第25話 プラチナスライムを追え②
遅くなりました。ごめんなさいm(__)m
「ガアァァァァ!!(ウィンドカッター!!)」
先程から茂みや低木に隠れるように逃げるプラチナスライムに向かって連続で風属性魔法で狙い撃ちするがその全てを持ち前のスピードでスルスルと躱されてしまう。鬼畜難易度のシューティングゲームをやっている気分になってくる
〈ねぇ、このスライム早過ぎじゃない?全然当たらないんだけど。〉
《マスター、何を言っているのですか?神速の域に極めて近い速度を有するスライムの本気はこんなものじゃありませんよ?》
〈無理げーじゃない!?〉
こっちはスキルまで使ってやっとの思いで追いかけているにも拘らず相手は本気を出していない=追跡不可という考えが頭に思い浮かぶ。・・・・あれ?僕を振り切れるレベルのステータスを持ちながら何故あのスライムは本気を出さないのだろうか?
〈サナ、あのスライムどうして本気で逃げないの?〉
《恨まれるのが怖いからです。》
〈・・・・は?〉
空耳かな?さっき『恨まれるのが怖いから』っていう意味不明な理由が聞こえた気がする。
〈ごめん、少し聞き間違いがあったみたいだからもう一度行ってくれない?〉
《はぁ、念話で聞き間違えですか?分かりました。もう一度言いますからよく聞いてくださいね。》
〈うん、よろしく。〉
《恨まれるのが怖いからです。》
・・・・どうやら、聞き間違いではなかったらしい。自分よりも格下の連中に恨まれるのを怖がっていて自然界でしっかりやっていけているのだろうか?でも、しっかりと種としては生き残っているからだい
《プラチナスライムはその巨体のせいで空気中の魔素だけでは生きていけません。ですので、食事を必要とするのですがあの臆病すぎる性格のせいで生まれて一か月以内に餓死します。》
〈丈夫じゃなかったー!!?〉
虫の類ほどじゃないけどみじっっかッ!?しかも原因が餓死って!!悲しすぎる!!!
〈ふむ、それならば脅せば体内侵入くらいできそうですね。・・・主様、ここは一つきょ―交渉をしませんか?〉
〈今脅迫って言おうとしたよね!?〉
〈はい。〉
〈・・・・聞いた僕も悪いかもしれないけど言い直して誤魔化したなら普通は最後まで貫くものだよね?〉
正直に言ってくれたのはいいんだけどそれなら初めから誤魔化さないでほしいなぁ。因みにこんな雑談のしていようがスライムへの攻撃はやめていない。ただ、時折スライムの逃げた方向にいた魔物が 僕の攻撃に当たって経験値に変わっていく様は少しだけ哀れに思う。攻撃はやめないけど。
〈どうして誤魔化したりしたの?〉
〈はっ、主様はあまりあのような言葉は好まれないかと思いまして・・・・申し訳ございません。〉
なるほど、僕を気遣ってくれたのか。それならしょうがないね。
〈まあ、そういうことならいいけど・・・それに交渉するっていう提案自体はいいと思うし。〉
やると決まったのなら善は急げだ!取り敢えず念話のタイミングに合わせてブレスも撃っておこう!!
〈あーあー、マイクテストマイクテスト。そこのプラチナスライム君聞こえてる?聞こえているなら返事をしてほしいなぁ。〉ズドーーーーン!!!
〈ひえぇぇぇぇぇぇぇ!誰かぁぁぁぁぁ!!助けてくださぁぁぁぁぁぁぁい!!!〉
うーん、若干声が高いけどこれくらいなら男としてもやっていけなくもないかな?それにしてもこんな程度の状況でしっかりとした返事が出来なくなるとは情けない。
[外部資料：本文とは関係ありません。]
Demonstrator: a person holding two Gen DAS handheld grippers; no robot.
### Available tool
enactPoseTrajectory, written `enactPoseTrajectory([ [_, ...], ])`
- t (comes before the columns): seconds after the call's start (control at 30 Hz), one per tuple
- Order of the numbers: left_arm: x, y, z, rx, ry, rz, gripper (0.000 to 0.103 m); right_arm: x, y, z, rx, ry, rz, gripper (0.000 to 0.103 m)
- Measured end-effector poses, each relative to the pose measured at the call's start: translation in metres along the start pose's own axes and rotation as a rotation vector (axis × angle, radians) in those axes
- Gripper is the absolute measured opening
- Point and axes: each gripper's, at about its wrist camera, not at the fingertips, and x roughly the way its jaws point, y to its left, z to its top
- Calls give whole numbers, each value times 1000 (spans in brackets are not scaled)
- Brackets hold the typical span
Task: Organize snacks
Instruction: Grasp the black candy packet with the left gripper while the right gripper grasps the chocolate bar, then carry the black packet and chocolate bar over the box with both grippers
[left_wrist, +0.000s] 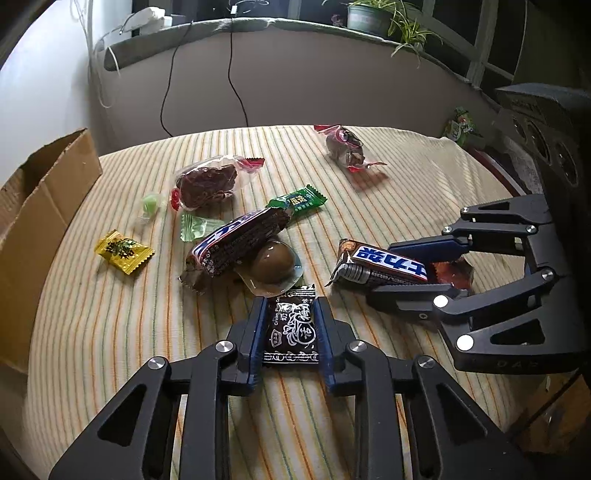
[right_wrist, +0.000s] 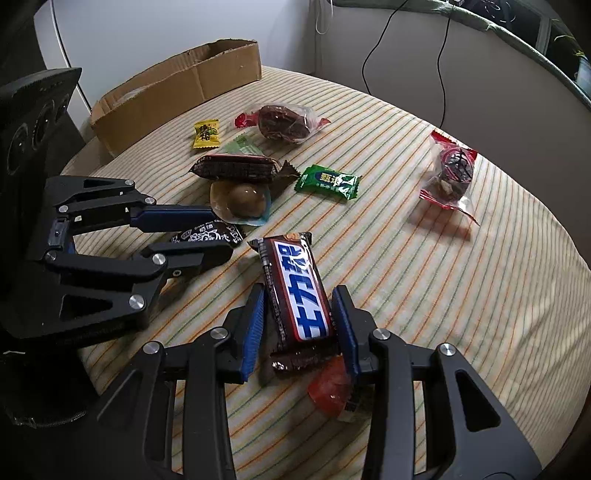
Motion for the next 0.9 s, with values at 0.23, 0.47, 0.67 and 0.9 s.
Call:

・・・・スキル頼りな僕には言われたくないと思うけど・・・。
〈無理。だって君を攻撃してるの僕なんだもん。〉
〈ええぇぇぇぇぇぇ!?それなら攻撃するのをやめてください!!〈No, I can't.〉謎の言語で答えないで下さ[ドカーーーーーーン]ひっ!あなたの行動でやめないといったことがビシバシ伝わってきますから意味はもう答えなくていいです!!〉
すごい怯えようだな。これならきょうh―交渉がスムーズに進みそうだ。
〈『理不尽だ!』と思ったそこの君!僕と交渉しない?こちらの条件を全て呑むなら攻撃をやめるよ。〉
取り敢えずブレスを放っておく。ズドーーーーーーーン!!
〈キャアァァァァァァァァ!!そ、そういう風に相手に条件を呑ませようとするのは『交渉』じゃなくて『脅迫』って言うんですよー!!